Finally, my carnivore of a son headed off to college, our French "daughter" departed, and my shriveled nest was suddenly dominated by a sometimes-vegetarian, fish-phobic 16-year-old whose culinary concerns rotate between "How healthy is this?" and "Isn't dinner ready yet?"

Now that 2008 is upon us and life is calmer, I find I have a lot to say.

Change is hard, but it can force you to purge the pantry and develop some new tricks. So stay tuned.

In the meantime, today's recipe is a comforting White Bean and Sausage Soup that you can pull together no matter how crazy life gets.

1 teaspoon olive oil
1 onion (about 1 cup chopped)
2 ribs celery (about 1 cup chopped)
2 (15-ounce) cans navy beans (divided use)
2 teaspoons bottled minced garlic
1 (14-ounce) can reduced-sodium, fat-free chicken broth
1 (14 ½ -ounce) can no-salt-added diced tomatoes, seasoned with onions and garlic (see Notes)
1 bay leaf
½ teaspoon dried thyme
¼ teaspoon black pepper
8 ounces reduced-fat cooked turkey kielbasa sausage (see Notes)

Heat the oil in a 4 ½ -quart Dutch oven or soup pot over medium-high heat.
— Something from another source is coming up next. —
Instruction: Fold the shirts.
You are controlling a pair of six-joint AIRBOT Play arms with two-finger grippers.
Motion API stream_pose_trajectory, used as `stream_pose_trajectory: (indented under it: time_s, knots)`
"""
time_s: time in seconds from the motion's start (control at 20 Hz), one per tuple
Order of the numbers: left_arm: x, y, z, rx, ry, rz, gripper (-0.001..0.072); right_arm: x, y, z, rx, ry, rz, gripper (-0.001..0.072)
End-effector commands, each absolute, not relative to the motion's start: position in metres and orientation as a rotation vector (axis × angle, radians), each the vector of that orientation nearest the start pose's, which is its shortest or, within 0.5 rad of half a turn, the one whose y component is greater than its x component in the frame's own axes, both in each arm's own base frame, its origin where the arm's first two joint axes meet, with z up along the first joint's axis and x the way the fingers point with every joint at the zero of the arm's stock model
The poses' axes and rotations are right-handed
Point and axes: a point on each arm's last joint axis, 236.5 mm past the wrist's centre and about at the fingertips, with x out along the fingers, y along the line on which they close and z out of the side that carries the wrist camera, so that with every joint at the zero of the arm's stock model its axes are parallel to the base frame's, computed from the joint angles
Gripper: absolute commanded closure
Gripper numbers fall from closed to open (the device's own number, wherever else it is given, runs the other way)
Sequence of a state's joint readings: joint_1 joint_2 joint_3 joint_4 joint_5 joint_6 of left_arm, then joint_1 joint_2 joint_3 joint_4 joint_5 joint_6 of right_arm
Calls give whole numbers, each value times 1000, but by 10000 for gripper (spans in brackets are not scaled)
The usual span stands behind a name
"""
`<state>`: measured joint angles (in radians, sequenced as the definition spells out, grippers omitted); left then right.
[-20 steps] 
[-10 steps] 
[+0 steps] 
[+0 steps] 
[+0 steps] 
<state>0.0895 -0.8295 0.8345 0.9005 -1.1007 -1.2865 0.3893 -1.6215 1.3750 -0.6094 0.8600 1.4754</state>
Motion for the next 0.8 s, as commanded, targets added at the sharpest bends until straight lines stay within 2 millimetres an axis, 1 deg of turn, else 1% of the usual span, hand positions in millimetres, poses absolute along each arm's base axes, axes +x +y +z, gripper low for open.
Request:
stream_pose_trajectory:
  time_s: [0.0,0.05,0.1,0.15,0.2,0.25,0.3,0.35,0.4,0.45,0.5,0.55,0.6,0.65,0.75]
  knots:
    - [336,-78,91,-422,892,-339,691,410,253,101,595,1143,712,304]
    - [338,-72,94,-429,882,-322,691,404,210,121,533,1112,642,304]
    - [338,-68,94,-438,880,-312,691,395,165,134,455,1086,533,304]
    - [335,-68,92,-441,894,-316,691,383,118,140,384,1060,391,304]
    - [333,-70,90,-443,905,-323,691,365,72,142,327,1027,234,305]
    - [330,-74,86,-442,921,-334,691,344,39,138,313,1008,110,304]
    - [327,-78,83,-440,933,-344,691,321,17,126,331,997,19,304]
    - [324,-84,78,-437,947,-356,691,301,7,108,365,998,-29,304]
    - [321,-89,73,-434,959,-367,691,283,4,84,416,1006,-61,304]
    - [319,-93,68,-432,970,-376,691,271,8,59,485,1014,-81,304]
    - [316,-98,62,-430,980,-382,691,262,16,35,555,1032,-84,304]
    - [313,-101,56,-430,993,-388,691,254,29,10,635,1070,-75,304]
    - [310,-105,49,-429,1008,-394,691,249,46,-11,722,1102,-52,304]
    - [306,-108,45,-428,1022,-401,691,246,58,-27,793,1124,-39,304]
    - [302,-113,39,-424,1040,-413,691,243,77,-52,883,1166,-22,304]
Peel and coarsely chop the onion, adding it to the pot as you chop. Rinse and dice the celery, adding it to the pot as you cut. Cook, stirring frequently, until the onions begin to brown, about 3 minutes. Meanwhile, pour 1 can of the navy beans into a colander, rinse well and set aside to drain.

Stir the garlic into the onion mixture. Add the broth and tomatoes with their juices. Raise the heat to high. Add the remaining can of beans with its liquid along with the rinsed beans, bay leaf, thyme and pepper. Stir and cover the pot. When the soup comes to a boil, reduce the heat to low. While the soup is heating, cut the sausage in half lengthwise. Cut the pieces into ¼ -inch, crescent-shaped slices and add them to the pot.

Stir the soup, re-cover the pot, and cook at a slow simmer for 7 to 10 minutes to let the flavors develop (or until ready to serve). To serve, discard the bay leaf and ladle the soup into bowls. The soup can be made up to 3 days ahead, covered and refrigerated.

Makes 4 servings.

Notes: Use seasoned no-salt tomatoes (such as those with onions and garlic added) if you can find them, but plain works fine. Fresh tomatoes also can be used. For variety, any type of lean, fully cooked sausage can be substituted, such as chicken sausage. Ham chunks also work well.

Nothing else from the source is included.